BREMEN, Germany (CBS Local) — A 63-year-old man has died after contracting a rare infection when he was licked by his dog, doctors in Germany said.

The fatal infection was caused by capnocytophaga canimorsus, a bacterium commonly found in the saliva of dogs and cats, but rarely transmitted to humans, according to a report published in the European Journal of Case Reports in Internal Medicine.

“He had been touched and licked, but not bitten or injured, by his dog, his only pet, in previous weeks,” according to the paper produced by doctors from the Red Cross Hospital in Bremen, Germany.

The unidentified man, described as “previously healthy” with no evidence of infection, arrived at Germany’s Rotes Kreuz Krankenhaus hospital with flu-like symptoms and labored breathing.

He later developed severe sepsis and gangrene.

The man was treated in intensive care but the condition metastasized to his kidneys, causing liver failure along with skin rotting and blood clotting.

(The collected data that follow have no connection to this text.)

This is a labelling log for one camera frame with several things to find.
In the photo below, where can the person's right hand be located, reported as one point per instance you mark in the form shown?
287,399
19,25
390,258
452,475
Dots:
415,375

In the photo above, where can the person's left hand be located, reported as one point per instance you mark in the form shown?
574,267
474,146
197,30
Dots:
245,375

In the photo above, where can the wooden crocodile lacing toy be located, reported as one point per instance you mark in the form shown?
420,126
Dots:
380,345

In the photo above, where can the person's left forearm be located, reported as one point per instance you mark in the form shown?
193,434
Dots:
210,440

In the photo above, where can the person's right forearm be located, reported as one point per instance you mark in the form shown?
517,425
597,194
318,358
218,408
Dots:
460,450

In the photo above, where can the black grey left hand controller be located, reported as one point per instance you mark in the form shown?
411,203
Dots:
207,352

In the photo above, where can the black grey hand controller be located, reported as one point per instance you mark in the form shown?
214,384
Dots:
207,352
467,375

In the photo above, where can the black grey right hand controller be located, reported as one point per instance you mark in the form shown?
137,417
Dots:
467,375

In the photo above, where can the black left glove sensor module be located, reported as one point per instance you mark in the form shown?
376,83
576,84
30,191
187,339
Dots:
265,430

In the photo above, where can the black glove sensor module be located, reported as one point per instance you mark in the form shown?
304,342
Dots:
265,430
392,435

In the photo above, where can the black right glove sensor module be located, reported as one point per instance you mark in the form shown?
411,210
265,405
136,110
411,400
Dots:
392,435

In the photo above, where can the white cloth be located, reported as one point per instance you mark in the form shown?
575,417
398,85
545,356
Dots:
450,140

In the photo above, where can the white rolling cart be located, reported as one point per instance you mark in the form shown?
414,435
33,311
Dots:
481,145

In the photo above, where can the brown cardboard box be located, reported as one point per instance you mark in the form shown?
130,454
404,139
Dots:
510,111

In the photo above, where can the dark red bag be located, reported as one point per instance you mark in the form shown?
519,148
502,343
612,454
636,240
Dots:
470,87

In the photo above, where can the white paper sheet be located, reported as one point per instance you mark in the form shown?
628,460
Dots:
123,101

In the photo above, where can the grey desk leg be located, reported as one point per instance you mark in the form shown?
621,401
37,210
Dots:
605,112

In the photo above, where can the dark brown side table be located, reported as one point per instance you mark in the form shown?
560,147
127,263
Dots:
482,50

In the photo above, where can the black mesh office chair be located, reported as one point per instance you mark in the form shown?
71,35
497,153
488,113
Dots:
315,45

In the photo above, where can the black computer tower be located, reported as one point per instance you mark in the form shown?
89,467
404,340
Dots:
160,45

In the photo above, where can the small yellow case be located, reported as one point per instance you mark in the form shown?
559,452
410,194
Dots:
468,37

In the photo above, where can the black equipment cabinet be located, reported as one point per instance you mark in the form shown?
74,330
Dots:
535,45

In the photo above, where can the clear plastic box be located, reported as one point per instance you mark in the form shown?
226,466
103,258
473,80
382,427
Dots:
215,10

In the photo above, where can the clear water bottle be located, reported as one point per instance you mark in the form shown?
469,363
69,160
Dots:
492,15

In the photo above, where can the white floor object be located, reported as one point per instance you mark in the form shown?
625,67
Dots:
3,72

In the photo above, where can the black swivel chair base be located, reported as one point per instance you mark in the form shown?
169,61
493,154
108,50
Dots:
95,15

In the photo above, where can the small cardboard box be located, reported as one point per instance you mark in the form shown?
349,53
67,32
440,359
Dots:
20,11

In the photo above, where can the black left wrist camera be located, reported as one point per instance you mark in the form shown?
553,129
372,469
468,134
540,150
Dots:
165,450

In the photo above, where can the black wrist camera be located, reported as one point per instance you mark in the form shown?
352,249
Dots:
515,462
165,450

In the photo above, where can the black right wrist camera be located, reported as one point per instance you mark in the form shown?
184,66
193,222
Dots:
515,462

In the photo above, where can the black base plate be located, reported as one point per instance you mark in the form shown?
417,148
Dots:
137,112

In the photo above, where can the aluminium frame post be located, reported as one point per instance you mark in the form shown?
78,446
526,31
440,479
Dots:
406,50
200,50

Doctors and his family eventually turned off his life support and the man died 16 days after his admission to the hospital, according to the authors.

While his case is extremely rare, “pet owners with banal, for instance flu-like, symptoms should urgently seek medical advice when symptoms are unusual,” wrote the doctors.

In May, an Ohio woman’s legs and hands were amputated after she contracted a capnocytophaga canimorsus infection, likely caused when her puppy licked an open cut.

And a Wisconsin man’s nose and limbs were amputated last year after he contracted the same type of infection.